This facility – housed in a contemporary, ten-story, travertine-clad structure – is a virtual treasure trove of papers and memorabilia from the often flamboyant and much beloved former president's life. Exhibits include a replica of the Oval Office from LBJ's era, along with gifts of state received by him, displays from his boyhood, and a tribute to Mrs. Johnson's humanitarian and environmental works.
If you have kids to entertain, don't miss this museum. Exhibits are slyly educational and lots of fun. Austin Kiddie Limits, for example, lets your rising rocker or budding crooner experience the thrill of live performance, while Funstruction Zone encourages problem-solving and hones math skills. The Japan and Nature exhibit offers an impressive look at the country through a child's eyes, and Creation Station stimulates creativity with a variety of multi-media art projects. Rising Star Ranch, geared for the under-two set, includes pint-sized versions of a ranch house and barn.
Housed in this museum is memorabilia relating to short-story writer William Sydney Porter, who lived in Austin and took the nom de plume, O. Henry. The cottage in which Porter lived appears much as it did during the time he spent here from 1893 to 1895. Writing workshops are offered regularly for folks who want to hone or develop their creative skills. N.B. Guests to the home are asked to wear flat, soft-soled shoes to protect the interior.
This fascinating center features outstanding selections of modern American paintings, including the Mari and James A. Michener Collection of 20th Century Art. It also showcases a Gutenberg Bible, an impressive photography archive (including the first photograph ever produced), and a recreation of the study in which "Perry Mason" author, Erle Stanley Gardner, wrote.
The outdoor garden portion of this complex displays 62 of sculptor Charles Umlauf's works in bronze and cast-stone. The museum, constructed in 1991, contains more than 200 additional pieces. The sculptor also worked in wood, marble, and terra cotta during his career and chose as his subject matter mythology, animals, religion, the human figure, and domestic groupings.
Offering a plethora of cultural programs and art exhibitions showcasing the work of Latino and Mexican artists, this downtown museum has become a vital part of the community. In the museum's main gallery, traveling exhibitions and shows curated in-house are both on display, and the back gallery features works by emerging artists not previously shown in Austin. Past exhibitions have included a celebration of El Día de los Muertos and a show of textile works from Oaxaca.
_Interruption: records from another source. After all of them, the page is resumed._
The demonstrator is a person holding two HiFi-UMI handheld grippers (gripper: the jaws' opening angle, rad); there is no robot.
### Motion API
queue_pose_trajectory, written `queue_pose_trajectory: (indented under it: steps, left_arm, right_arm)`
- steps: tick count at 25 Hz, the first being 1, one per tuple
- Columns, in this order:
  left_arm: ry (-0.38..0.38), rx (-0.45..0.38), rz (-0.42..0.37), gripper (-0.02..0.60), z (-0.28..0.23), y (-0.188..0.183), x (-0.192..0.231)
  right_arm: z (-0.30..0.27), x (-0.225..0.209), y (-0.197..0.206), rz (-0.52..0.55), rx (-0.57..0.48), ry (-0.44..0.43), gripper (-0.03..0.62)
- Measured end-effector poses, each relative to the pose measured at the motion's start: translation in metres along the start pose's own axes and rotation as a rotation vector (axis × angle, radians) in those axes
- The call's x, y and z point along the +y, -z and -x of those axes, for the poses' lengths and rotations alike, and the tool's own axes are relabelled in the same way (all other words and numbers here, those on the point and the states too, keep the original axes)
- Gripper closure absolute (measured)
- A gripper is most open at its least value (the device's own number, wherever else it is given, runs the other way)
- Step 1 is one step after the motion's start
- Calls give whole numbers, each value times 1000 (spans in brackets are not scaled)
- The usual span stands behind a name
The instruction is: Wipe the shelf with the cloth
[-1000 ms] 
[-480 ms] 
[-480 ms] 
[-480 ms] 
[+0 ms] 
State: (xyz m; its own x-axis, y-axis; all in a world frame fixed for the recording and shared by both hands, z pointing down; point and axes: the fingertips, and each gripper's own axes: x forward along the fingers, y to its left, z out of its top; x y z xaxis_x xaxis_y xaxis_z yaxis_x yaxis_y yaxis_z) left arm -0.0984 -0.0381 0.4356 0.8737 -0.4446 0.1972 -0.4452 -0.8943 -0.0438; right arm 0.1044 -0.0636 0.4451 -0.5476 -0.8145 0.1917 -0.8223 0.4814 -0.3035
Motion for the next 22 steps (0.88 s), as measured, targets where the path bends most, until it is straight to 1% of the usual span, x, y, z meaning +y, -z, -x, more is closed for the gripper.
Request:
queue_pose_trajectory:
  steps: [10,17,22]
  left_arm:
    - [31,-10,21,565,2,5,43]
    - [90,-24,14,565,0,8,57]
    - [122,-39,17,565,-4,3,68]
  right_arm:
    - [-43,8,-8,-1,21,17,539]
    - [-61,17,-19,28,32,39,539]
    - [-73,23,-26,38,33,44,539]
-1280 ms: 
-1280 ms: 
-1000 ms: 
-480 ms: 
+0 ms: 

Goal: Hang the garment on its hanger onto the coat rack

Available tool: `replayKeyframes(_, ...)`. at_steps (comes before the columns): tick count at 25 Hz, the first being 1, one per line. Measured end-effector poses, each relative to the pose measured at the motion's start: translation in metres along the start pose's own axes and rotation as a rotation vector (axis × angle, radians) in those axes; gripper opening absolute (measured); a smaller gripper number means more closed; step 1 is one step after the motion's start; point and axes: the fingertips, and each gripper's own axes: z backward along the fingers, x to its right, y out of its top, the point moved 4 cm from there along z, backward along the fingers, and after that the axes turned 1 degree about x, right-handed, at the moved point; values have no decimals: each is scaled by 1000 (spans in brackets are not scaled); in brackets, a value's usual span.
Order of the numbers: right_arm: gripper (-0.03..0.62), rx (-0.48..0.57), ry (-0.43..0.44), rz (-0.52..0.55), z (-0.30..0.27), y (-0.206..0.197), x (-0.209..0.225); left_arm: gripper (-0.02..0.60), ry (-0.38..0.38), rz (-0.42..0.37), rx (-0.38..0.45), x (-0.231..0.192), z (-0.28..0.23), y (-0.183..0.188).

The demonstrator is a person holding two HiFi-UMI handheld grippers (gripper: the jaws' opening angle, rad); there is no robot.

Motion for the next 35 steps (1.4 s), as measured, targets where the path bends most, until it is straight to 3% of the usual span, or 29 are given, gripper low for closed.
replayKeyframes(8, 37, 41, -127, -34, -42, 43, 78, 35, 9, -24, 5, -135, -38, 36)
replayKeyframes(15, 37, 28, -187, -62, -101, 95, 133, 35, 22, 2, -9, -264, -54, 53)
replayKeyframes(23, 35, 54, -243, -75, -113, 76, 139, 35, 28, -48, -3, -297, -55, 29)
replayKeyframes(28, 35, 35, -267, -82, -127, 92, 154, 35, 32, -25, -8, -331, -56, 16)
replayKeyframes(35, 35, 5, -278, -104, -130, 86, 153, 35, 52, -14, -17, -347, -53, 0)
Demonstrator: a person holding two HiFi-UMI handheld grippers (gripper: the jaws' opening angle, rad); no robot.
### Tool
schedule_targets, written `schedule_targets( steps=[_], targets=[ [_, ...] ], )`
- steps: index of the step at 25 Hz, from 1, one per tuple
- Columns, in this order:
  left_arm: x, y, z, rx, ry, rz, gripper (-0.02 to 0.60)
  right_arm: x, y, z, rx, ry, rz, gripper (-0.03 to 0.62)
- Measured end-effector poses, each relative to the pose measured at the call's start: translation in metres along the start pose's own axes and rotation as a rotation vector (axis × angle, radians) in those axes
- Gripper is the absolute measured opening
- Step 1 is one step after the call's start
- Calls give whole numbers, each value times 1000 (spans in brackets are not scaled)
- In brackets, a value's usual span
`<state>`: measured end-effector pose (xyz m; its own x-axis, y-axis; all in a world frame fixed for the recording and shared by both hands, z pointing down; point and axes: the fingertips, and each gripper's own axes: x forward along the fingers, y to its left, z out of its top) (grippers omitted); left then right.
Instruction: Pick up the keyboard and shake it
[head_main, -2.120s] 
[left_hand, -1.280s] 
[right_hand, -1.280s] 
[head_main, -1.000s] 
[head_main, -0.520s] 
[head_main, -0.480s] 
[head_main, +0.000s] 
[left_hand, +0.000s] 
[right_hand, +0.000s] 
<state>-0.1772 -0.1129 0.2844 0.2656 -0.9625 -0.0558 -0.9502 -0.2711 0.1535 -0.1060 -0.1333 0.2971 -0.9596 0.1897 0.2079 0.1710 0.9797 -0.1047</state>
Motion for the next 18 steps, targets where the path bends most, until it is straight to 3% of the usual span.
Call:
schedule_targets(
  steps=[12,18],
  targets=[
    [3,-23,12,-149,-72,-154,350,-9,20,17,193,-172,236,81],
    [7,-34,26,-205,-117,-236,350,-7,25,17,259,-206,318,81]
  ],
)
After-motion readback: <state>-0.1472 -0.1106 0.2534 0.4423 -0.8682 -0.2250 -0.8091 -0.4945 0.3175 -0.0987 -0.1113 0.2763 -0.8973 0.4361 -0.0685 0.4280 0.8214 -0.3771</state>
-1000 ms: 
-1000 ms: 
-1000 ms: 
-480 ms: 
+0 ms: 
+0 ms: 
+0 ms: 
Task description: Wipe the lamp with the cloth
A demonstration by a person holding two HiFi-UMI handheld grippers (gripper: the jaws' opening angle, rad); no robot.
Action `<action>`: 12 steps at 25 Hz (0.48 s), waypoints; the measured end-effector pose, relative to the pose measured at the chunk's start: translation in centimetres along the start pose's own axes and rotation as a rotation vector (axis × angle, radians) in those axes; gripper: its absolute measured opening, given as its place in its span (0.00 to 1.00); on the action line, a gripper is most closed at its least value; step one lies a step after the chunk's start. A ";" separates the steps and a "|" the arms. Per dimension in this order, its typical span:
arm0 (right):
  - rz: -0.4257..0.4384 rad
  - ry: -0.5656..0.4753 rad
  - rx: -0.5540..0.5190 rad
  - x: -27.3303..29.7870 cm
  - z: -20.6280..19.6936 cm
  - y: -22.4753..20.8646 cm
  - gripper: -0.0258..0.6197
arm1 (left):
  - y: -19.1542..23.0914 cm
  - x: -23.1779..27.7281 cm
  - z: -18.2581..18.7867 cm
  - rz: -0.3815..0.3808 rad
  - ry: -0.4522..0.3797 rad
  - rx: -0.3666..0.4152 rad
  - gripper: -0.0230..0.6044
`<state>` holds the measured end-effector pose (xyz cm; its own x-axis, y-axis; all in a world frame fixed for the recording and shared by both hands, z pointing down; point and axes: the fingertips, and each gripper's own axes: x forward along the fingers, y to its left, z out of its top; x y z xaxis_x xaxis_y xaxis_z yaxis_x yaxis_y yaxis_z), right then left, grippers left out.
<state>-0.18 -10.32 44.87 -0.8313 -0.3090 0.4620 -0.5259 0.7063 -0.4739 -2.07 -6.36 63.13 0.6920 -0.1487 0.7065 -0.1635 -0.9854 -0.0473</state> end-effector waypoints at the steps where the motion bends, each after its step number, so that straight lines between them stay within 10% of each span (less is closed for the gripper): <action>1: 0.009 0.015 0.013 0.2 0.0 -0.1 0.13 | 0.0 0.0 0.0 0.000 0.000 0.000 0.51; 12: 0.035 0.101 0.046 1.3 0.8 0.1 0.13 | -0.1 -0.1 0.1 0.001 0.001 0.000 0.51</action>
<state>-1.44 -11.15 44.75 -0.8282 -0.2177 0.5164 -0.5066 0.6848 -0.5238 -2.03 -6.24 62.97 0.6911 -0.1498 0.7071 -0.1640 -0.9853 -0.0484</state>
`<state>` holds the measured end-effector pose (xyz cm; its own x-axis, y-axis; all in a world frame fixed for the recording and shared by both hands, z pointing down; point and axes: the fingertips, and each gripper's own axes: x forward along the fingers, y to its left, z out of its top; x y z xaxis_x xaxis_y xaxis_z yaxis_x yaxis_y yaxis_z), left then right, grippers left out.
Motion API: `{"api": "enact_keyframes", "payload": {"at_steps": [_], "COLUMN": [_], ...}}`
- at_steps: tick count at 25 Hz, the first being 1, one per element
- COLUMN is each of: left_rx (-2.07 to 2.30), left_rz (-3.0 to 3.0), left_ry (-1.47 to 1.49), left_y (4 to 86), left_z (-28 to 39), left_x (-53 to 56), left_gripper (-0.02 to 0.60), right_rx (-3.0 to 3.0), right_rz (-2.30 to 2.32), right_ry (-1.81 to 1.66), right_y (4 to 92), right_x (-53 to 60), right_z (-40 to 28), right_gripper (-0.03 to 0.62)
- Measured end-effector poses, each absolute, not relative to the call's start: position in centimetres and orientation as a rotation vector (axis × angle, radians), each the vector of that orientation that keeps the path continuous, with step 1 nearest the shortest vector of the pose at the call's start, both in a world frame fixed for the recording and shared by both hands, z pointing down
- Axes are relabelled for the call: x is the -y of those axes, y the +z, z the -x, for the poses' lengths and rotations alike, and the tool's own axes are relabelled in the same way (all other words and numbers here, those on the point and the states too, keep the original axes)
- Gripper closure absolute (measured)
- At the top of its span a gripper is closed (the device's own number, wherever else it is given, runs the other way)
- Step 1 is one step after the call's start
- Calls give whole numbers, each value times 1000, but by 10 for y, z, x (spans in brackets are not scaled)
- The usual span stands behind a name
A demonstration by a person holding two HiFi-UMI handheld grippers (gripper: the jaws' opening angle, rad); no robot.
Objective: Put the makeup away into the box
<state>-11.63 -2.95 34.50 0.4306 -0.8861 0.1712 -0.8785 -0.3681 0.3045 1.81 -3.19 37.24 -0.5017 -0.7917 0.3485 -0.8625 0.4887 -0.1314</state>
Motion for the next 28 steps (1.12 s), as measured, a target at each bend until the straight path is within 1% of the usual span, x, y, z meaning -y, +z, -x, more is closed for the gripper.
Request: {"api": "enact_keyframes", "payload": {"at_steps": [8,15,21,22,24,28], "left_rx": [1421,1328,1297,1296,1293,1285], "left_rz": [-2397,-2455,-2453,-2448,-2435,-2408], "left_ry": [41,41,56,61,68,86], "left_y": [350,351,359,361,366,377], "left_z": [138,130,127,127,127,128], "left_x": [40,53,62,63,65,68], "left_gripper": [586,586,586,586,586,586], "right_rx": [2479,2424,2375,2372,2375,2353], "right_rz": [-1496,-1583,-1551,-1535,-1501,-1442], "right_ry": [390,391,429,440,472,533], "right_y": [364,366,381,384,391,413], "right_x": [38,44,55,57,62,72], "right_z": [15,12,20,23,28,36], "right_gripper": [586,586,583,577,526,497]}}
The Blanton ranks as the nation's largest university art museum, and its outstanding permanent collection – the largest in Central Texas – is comprised of more than 17,000 pieces, from priceless antiquities to more modern works. Strong holdings of American, Latin American, and European art, along with prints and drawings, comprise the backbone of the collection, which is also bolstered by new acquisitions of contemporary works.
Housed in a Mediterranean-style villa built in 1916 and surrounded by lush gardens, this branch of AMOA features art by diverse 20th-century artists from Austin and around the world. Among its permanent holdings are works by Robert Rauschenberg, Chuck Close, and Ed Ruscha. Past exhibits have included the presence of modernism in Texas art (traditionally a stronghold of naturalism), the art of Dr. Seuss, and the photography of Annie Leibovitz. The museum also has a downtown branch.
This museum is housed in Ney's beautiful studio, a picturesque, castle-like stone structure. The famous sculptor, a charismatic woman devoted to the transformative effects of art and beauty, fashioned the likenesses of European kings and philosphers along with those of notable Texas frontiersmen. Today, fifty portrait busts and full-figure statues are on display.
The Bob Bullock Texas State History Museum is one of the most visited museums in Austin, TX. Located in the heart of downtown, this educational outlet features three floors full of interactive exhibits detailing the state's history through objects, media programs and recreated environments. Founded as a non-collecting institution, the museum's permanent collection and seasonal displays truly bring the "Story of Texas" to life. The facility also houses the only IMAX theatre in Austin.